Exercise aim:
Report how many lines of the data contain the string "that". Add nothing.
==== Material for this exercise ====
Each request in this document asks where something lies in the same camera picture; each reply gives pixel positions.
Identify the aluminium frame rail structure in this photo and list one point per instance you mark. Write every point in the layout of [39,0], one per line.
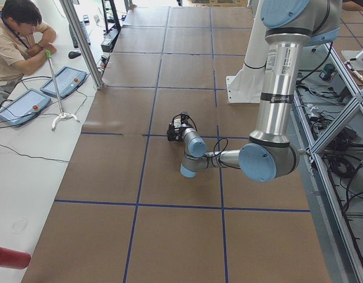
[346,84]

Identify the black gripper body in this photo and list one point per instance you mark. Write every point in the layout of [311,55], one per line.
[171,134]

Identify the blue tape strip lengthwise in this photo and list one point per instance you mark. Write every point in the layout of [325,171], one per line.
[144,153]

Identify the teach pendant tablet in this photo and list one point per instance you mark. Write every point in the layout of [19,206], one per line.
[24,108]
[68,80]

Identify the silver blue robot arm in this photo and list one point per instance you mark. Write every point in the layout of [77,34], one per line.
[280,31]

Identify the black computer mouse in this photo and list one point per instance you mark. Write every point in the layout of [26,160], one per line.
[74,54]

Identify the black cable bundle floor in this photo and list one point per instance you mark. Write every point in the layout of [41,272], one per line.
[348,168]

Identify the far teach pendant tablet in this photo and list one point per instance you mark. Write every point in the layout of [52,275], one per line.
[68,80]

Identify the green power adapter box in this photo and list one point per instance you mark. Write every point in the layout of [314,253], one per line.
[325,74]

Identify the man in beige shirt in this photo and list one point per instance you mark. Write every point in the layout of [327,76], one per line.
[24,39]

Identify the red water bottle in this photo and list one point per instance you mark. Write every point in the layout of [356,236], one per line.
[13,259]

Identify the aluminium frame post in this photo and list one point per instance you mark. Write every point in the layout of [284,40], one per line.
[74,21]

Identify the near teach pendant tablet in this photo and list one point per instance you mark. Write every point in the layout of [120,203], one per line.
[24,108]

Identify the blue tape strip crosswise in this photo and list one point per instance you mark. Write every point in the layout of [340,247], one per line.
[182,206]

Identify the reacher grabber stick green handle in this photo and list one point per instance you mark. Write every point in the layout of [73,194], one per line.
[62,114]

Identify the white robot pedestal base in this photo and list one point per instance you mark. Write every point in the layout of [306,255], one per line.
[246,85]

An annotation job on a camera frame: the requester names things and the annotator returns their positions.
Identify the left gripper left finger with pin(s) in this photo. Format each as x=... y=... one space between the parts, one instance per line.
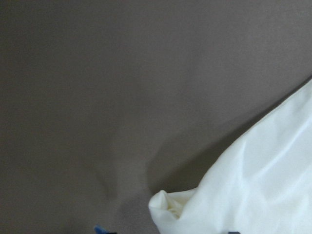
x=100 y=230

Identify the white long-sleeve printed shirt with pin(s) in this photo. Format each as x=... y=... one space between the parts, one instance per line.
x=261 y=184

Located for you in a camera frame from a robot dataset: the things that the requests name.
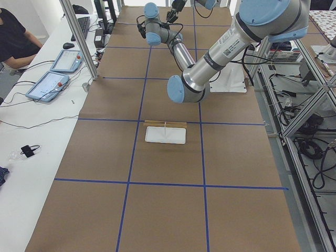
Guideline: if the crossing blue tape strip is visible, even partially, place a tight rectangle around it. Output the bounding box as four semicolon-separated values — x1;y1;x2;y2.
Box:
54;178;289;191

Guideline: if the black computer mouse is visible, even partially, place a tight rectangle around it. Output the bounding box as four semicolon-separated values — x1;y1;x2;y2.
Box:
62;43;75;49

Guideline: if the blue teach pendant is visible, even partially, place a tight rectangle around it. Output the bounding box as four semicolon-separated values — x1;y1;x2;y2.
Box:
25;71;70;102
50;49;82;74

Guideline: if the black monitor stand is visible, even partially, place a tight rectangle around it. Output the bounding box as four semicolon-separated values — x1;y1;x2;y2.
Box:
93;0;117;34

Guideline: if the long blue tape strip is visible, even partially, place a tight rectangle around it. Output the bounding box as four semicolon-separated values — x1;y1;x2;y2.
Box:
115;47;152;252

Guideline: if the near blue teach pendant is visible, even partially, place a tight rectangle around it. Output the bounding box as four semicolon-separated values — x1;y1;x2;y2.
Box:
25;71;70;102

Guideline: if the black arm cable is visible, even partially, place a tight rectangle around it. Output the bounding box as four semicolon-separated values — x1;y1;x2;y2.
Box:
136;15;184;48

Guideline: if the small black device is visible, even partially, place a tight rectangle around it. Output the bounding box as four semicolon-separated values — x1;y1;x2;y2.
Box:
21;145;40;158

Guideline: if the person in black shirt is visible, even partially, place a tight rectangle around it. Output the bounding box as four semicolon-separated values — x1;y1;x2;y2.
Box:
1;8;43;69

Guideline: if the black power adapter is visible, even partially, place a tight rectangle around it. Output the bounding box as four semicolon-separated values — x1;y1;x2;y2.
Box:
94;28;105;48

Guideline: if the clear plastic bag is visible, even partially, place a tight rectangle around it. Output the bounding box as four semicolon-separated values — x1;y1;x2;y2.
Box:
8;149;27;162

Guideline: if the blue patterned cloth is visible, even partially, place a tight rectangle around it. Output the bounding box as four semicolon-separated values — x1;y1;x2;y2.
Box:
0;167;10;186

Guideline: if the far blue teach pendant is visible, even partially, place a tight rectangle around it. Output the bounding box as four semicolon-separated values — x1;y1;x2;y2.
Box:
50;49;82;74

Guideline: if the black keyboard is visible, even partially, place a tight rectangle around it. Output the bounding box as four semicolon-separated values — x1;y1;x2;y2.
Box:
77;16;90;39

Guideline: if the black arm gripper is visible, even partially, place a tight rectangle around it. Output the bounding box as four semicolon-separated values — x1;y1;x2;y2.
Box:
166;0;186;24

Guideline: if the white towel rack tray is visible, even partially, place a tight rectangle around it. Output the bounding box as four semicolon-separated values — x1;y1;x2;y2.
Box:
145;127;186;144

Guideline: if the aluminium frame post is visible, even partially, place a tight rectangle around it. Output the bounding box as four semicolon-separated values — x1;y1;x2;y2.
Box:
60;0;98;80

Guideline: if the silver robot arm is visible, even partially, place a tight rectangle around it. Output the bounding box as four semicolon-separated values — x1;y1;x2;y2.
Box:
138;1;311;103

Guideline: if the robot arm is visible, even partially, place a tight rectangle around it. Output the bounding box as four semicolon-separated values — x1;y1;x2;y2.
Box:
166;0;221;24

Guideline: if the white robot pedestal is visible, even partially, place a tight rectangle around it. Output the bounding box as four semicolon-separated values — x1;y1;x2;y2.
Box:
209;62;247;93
====
==== Material for this exercise ====
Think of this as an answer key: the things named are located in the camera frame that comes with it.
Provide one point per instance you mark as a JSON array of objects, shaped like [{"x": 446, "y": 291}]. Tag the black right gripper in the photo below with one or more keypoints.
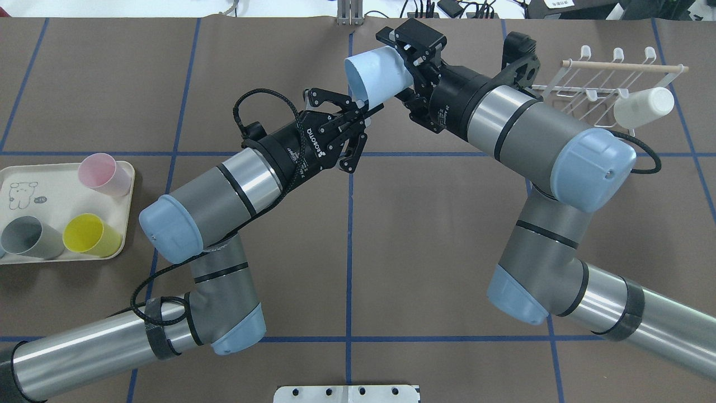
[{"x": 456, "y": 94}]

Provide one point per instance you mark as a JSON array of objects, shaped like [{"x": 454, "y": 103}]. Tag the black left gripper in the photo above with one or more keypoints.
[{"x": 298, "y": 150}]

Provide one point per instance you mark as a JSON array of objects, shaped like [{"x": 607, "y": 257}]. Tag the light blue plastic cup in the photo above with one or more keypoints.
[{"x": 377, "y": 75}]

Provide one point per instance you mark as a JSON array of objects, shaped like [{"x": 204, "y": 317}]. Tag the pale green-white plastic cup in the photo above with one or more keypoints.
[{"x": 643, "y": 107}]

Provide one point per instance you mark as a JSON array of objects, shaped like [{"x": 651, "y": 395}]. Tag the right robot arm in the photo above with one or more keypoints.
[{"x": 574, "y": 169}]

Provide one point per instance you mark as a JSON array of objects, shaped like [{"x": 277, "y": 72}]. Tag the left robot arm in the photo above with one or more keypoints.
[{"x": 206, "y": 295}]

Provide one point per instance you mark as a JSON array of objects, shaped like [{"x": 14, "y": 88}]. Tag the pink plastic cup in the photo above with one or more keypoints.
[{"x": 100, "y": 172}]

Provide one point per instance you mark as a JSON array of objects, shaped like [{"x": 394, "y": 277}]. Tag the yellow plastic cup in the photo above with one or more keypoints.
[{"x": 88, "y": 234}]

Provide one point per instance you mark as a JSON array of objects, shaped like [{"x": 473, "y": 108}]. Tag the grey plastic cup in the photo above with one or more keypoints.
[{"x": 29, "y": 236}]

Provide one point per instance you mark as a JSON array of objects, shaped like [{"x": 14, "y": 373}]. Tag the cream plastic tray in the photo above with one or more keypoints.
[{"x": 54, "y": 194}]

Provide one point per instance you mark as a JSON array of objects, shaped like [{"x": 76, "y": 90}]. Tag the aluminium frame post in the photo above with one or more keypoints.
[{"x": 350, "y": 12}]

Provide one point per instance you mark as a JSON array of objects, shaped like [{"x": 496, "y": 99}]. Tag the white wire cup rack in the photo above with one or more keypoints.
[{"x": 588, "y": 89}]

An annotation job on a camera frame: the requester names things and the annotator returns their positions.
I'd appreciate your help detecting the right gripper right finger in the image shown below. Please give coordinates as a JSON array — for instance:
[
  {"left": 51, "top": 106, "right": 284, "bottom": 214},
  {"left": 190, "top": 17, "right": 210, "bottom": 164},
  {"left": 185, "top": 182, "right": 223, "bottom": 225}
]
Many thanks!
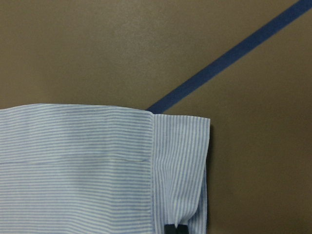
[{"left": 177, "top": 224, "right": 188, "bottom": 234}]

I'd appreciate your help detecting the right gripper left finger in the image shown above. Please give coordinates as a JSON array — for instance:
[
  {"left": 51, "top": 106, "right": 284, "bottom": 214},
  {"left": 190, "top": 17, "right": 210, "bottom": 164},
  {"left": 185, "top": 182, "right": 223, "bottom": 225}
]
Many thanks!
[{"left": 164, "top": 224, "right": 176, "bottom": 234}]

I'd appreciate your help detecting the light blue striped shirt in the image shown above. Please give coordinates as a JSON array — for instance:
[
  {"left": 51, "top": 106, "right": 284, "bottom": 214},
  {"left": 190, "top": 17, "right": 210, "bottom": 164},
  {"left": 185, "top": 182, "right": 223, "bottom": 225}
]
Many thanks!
====
==== Material for this exercise ====
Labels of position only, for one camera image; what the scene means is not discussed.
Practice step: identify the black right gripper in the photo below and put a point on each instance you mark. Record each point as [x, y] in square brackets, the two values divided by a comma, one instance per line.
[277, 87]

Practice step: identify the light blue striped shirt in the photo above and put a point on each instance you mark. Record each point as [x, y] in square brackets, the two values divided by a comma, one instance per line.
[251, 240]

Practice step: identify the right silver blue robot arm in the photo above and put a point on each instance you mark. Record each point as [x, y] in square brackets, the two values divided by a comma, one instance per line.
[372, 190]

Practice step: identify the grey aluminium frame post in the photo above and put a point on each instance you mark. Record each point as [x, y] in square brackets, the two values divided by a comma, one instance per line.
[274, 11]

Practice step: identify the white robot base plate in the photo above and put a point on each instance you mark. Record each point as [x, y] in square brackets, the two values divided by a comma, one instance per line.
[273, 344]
====
Response:
2